PROBLEM DESCRIPTION:
Restate the listing below word for word, omitting any images.

PROVIDED MATERIAL:
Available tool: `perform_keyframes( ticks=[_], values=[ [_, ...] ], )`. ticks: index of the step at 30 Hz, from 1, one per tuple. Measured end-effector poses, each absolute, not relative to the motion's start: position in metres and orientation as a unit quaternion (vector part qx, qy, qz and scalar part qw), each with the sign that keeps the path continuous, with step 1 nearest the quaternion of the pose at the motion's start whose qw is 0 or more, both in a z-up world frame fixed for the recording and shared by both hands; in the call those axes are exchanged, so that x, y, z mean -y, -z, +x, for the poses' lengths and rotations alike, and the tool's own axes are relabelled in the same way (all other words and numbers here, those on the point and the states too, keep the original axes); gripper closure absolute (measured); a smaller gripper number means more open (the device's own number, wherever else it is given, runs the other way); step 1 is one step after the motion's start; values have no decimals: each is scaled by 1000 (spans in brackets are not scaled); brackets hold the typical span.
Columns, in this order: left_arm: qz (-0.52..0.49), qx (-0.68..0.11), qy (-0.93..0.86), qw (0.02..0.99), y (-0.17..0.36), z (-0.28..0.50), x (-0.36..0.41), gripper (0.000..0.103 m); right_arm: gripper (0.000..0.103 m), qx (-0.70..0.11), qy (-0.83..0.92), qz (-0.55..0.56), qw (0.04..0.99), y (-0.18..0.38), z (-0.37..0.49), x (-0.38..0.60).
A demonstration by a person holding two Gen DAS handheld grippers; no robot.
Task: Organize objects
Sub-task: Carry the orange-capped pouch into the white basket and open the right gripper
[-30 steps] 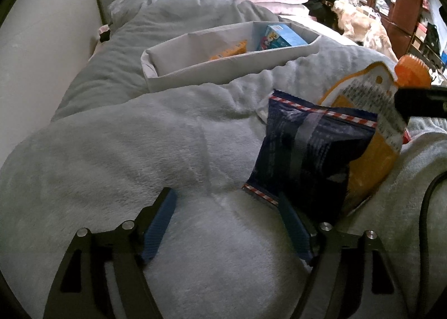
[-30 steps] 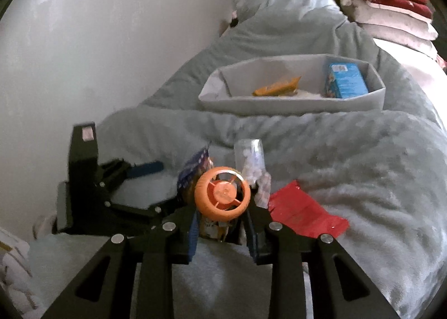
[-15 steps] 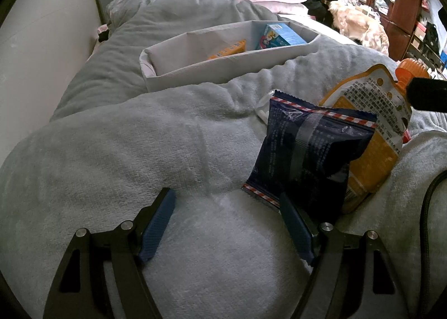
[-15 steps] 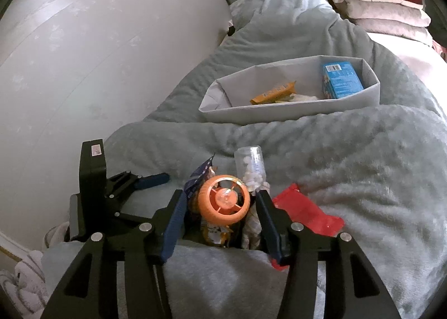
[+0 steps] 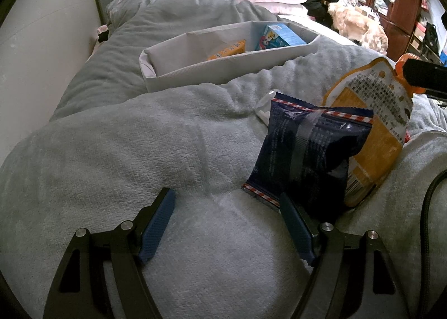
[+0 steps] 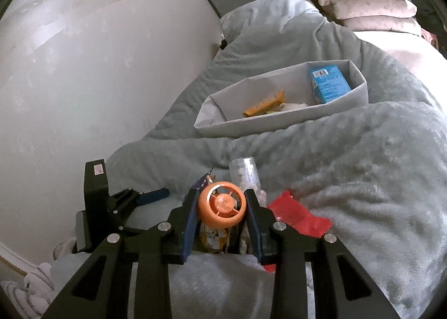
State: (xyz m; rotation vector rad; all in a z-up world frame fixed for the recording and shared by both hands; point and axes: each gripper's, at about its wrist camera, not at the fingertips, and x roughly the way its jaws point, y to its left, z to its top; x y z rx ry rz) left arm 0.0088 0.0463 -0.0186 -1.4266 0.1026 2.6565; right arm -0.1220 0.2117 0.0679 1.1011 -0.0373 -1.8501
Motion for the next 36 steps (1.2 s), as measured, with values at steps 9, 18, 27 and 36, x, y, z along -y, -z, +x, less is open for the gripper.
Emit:
perform_keyframes(
  ticks=[9, 18, 27, 36],
  values=[
    [-471, -34, -879, 60, 0, -6, -42, 31, 72, 33, 794, 398, 458, -119, -128, -228],
    [-432, -32, -901, 29, -41, -59, -29, 30, 72, 32, 836, 358, 415, -173, -184, -189],
    [-445, 7, -895, 22, -34, -88, -8, 30, 73, -64, 848, 366, 377, -146, -226, -58],
    [-433, 23, -901, 15, -27, -70, -5, 30, 73, -135, 820, 422, 362, -62, -220, 10]
  ],
)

RESPONSE TO THIS TASK:
Available tool: `perform_keyframes( ticks=[_], values=[ [_, ...] ], )`. ticks: index of the step at 30 Hz, from 1, one per tuple. Measured end-effector poses, each absolute, not relative to the motion's start: position in metres and orientation as a unit quaternion (vector part qx, qy, qz and scalar part qw), each with the sign that keeps the path continuous, with step 1 nearest the quaternion of the pose at the motion's start whose qw is 0 or more, both in a z-up world frame fixed for the recording and shared by both hands; in the call those axes are exchanged, so that x, y, z mean -y, -z, +x, for the poses' lengths and rotations alike, and the tool's own axes are relabelled in the same way (all other words and numbers here, those on the point and the states too, keep the original axes); gripper closure absolute (measured); a smaller gripper number means more open (the device's own number, wherever else it is given, runs the other way); step 1 is one step after the motion's start; values have no decimals: each is scaled by 1000 (spans in brackets are not scaled); brackets hold the typical span.
Columns, in this order: left_arm: qz (-0.52..0.49), qx (-0.68..0.11), qy (-0.93..0.86), qw (0.02..0.99), y (-0.17..0.36), z (-0.28..0.50), x (-0.36..0.41), gripper (0.000..0.103 m); right_arm: gripper (0.000..0.103 m), qx (-0.70..0.11), qy (-0.83..0.92), qz (-0.55..0.56), qw (0.04..0.99), y (-0.18..0.38), z (-0.37..0.49), x (-0.38..0.60).
A demonstration by a person holding two Gen DAS handheld grippers; no robot.
Task: Organize objects
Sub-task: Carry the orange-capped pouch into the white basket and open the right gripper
[-30 steps] 
[-30 steps] 
[-15 steps] 
[-15 steps] 
[+0 steps] 
[+0 steps] 
State: (xyz m; rotation vector rad; all in a z-up world frame fixed for the recording and shared by both hands; point and axes: each gripper's, at about its wrist camera, not at the fingertips, and x roughly the way its jaws point, y to its left, z to its top; x y z rx ry rz) left arm 0.0088 0.0463 -0.0186 -1.4266 0.1026 2.6565; right arm -0.1220 0.2117 0.0679 1.1011 -0.0373 -1.8501
Motion for the next 36 steps (1.2 s), as measured, with values at steps 9, 18, 27 and 36, x, y, z along -y, -z, +x, less is open for the gripper.
Emit:
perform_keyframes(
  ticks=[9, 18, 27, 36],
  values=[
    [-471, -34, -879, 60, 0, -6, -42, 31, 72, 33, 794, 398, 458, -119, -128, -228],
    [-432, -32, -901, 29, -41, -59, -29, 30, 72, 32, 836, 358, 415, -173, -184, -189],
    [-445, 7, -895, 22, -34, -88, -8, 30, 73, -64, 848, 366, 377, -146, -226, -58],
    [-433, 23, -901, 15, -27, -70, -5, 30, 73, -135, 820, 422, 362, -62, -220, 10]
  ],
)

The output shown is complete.